Teitel and Tillman's State Street Pictures produced Barbershop with MGM in 2003. "They wanted us to go after Jesse Jackson and Sharpton this time. And we were like, 'No, we're not doing that, because we weren't that smart in the first movie. We just said the stuff and thought it was funny,' " Teitel explained. "So what we kept telling them was that we were going to keep it real."

"When Barbershop came out, the executives were talking about a sequel, but we didn't create it to be a sequel. Our job as producers was figuring out how to top the last movie," Tillman said, who was also a producer of the original, and whose credits include writer/director of Soul Food (1997) and director of Men of Honor (2000). "That's when we started thinking about directors and how we could take the film to another level. Very quickly, Kevin came to mind."

Sullivan, a former child actor, came from television with writing credits on Fame, Cagney and Lacey and Knots Landing. His writing success prompted ABC TV to hire him to create his own prime-time drama, Knightwatch, which debuted in the fall of 1988. In 1998, he made his feature-directing debut with How Stella Got Her Groove Back.

Bringing Sullivan on to direct the sequel, explained Tillman, was the most integral step to keeping Barbershop 2 real. As a director wearing a producer's hat, it was important to him that Sullivan was an independent point man who could produce creatively under pressure.

Barbershop 2 was shot in 40 days, making it imperative that Sullivan communicate succinctly to the actors and crew. Sullivan, who's very specific about where he wants the camera, prefers shot lists to storyboards and he looks at his actors instead of watching them on the monitor.

Keeping an eye on a core ensemble of seven actors in nearly every scene proved to be one of the greatest challenges of Sullivan's career. His solution? Two running cameras for every setup, which guaranteed he wouldn't miss a thing.

And because he and his writing partner, Norman Vance, Jr., had done a number of uncredited rewrites on the script, Sullivan felt he was ahead of the game when the studio cut their original 45-day production down to 40 days sans overtime. "Being able to make adjustments at the last minute is what saved me," he said. "And I'm proud to say, we didn't have to reshoot one thing in this film. We got everything we needed in those 40 days."

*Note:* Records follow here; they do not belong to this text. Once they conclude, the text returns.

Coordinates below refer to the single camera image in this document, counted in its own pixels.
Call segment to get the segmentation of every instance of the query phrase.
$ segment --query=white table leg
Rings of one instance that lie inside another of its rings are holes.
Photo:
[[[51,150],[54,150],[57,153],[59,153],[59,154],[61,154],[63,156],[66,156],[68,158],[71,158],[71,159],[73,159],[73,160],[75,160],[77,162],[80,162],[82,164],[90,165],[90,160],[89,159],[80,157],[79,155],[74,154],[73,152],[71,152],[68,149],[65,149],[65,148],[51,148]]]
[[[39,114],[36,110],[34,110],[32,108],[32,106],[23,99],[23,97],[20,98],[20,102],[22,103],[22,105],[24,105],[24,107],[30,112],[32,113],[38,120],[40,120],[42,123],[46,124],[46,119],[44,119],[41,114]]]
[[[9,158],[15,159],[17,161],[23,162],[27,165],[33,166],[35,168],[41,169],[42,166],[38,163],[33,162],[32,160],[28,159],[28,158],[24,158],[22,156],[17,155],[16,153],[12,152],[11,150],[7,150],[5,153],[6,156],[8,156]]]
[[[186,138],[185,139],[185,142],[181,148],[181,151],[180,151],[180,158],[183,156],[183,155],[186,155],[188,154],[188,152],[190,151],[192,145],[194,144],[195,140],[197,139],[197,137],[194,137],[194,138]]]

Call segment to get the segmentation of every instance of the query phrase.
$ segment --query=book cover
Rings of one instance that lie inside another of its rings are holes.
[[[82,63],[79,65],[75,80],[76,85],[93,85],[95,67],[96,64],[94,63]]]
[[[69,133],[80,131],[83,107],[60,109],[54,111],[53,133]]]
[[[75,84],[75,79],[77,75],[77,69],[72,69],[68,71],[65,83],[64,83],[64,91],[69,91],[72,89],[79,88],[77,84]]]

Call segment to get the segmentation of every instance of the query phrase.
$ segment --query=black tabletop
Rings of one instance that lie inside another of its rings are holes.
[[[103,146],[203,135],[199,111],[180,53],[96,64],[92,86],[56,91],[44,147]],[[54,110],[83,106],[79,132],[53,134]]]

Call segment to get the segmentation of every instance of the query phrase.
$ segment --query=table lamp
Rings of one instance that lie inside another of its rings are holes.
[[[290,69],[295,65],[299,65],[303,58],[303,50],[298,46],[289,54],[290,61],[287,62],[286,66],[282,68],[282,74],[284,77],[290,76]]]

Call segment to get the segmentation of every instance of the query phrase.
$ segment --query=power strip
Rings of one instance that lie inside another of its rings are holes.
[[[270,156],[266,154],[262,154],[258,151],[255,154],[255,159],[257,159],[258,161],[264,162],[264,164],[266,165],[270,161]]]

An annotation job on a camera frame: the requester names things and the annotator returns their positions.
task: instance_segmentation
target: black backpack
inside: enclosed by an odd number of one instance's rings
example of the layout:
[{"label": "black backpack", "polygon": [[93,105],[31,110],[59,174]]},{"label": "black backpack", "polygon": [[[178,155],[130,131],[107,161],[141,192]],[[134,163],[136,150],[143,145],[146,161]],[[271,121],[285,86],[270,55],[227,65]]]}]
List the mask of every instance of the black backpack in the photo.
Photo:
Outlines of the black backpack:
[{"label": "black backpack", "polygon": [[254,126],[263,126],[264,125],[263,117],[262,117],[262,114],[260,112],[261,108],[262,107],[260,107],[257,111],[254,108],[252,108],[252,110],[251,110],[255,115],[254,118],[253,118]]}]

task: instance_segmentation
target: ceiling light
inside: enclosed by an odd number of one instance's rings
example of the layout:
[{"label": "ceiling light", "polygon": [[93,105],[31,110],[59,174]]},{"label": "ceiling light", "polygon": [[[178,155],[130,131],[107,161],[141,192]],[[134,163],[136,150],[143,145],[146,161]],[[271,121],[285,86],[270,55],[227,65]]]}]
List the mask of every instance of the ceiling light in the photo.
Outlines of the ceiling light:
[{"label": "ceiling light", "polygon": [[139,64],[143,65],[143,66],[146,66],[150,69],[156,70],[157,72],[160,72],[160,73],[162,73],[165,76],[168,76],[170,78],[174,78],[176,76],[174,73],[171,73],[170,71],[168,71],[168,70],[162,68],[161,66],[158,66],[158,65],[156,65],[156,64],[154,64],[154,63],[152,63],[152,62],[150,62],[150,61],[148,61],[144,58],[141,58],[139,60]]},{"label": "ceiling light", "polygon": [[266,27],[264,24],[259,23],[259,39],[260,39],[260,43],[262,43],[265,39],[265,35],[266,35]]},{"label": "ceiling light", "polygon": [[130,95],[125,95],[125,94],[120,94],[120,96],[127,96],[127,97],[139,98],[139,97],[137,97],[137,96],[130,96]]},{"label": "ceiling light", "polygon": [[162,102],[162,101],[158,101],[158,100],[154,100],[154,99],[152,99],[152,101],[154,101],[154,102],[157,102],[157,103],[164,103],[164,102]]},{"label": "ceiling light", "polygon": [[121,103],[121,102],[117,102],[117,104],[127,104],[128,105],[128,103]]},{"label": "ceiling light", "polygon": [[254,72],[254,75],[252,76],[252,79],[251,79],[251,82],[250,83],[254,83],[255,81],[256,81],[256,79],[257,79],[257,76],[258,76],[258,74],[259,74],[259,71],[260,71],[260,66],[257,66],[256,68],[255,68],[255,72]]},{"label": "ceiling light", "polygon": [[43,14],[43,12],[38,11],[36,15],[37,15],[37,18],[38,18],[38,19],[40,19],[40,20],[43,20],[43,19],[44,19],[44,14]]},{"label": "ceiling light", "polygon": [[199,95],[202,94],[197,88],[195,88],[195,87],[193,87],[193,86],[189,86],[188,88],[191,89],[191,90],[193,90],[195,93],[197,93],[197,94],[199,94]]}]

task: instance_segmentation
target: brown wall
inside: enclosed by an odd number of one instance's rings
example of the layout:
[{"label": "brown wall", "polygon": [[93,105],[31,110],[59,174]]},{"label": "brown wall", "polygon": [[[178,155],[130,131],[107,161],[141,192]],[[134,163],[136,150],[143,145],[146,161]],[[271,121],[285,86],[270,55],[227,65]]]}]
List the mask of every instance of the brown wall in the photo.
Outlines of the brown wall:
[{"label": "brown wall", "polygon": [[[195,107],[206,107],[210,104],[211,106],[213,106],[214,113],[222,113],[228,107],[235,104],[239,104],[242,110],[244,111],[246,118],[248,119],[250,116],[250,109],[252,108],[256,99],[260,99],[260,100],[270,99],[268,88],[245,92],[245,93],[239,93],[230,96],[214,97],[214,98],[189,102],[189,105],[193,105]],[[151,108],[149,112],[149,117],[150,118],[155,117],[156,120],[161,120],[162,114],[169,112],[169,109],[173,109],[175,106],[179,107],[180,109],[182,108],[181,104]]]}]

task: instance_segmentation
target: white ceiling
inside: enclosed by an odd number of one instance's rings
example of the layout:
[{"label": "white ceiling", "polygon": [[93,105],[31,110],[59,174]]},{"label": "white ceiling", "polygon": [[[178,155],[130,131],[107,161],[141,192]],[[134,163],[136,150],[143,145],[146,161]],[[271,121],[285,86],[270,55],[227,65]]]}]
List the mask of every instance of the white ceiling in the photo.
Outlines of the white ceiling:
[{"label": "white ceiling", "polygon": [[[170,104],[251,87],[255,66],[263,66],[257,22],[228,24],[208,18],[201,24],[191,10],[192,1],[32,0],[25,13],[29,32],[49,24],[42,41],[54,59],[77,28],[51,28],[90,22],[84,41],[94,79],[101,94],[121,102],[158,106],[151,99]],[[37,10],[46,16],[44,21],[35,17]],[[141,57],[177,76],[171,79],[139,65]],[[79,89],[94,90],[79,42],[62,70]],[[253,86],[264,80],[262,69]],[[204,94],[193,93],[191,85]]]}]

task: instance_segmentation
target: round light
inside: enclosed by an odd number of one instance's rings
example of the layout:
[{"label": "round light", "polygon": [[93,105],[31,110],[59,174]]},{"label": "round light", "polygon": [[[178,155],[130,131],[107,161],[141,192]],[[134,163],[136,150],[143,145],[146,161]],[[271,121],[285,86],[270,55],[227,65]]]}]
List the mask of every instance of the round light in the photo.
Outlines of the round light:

Sullivan lauds Teitel and Tillman for providing him with the best experience with producers of his career. "In Hollywood, you get producers who are really executives in disguise. But these guys are real filmmakers," Sullivan said. "Bob was with me on the set every day and George was my creative consciousness. They both had their specific points of view about what needed to change. And when I said to them — No, that's the way I want it, it was fine. It was never a situation where my ego or my position was being challenged. It was really the best producing relationship I ever had. It makes for a great film."